This systematic review was designed to identify, appraise and synthesise existing evidence that evaluated clinician-centred interventions designed to increase the rate of VBAC in women with a previous CS birth(s).
Criteria for selection of studies
Reports of randomised controlled trials including cluster randomised trials that evaluated the effectiveness of any clinician-centred intervention (defined as any intervention targeted directly at obstetricians and/or midwives or involving obstetricians and/or midwives as participants) designed to increase the rate of VBAC were considered eligible for inclusion in our review.
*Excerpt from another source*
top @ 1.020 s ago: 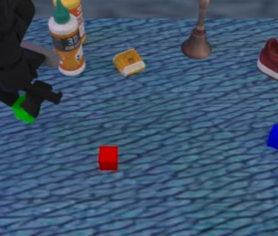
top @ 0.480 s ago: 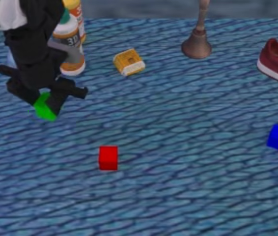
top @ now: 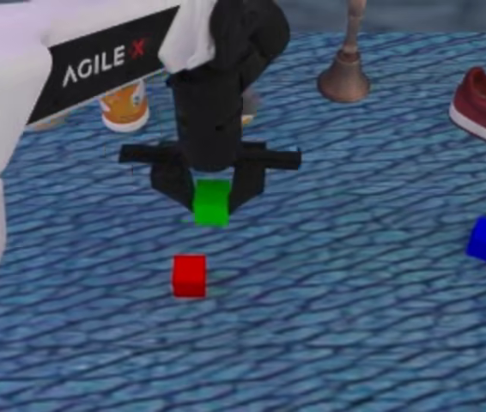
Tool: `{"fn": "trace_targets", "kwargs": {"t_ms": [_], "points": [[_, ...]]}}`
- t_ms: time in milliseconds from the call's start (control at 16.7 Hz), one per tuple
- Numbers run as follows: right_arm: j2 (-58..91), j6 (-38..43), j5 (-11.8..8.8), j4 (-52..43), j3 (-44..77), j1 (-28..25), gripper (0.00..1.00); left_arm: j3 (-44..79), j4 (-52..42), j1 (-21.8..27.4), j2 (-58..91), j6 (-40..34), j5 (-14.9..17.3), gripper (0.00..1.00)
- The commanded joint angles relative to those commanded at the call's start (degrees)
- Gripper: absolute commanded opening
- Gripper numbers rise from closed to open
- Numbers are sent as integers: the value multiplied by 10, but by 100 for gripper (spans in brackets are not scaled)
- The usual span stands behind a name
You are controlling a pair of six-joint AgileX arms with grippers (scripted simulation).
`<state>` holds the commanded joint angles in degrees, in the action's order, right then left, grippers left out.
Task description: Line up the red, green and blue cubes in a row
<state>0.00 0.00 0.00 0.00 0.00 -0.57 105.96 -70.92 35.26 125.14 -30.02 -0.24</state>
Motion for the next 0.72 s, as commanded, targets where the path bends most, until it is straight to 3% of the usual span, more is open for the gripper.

Non-randomised studies and studies evaluating interventions to increase VBAC rates targeted at individuals other than clinicians were excluded. The primary outcome measure was VBAC, and the secondary outcomes were: compliance with intervention, modes of birth (instrumental birth, emergency CS, elective CS), maternal death, perinatal death and uterine rupture.
We searched the electronic databases of The Cochrane Library (CENTRAL), PubMed, PsychINFO and CINAHL from their inception date to July 2014. The following search strategy was developed and adapted as appropriate to the various databases (Additional file 1).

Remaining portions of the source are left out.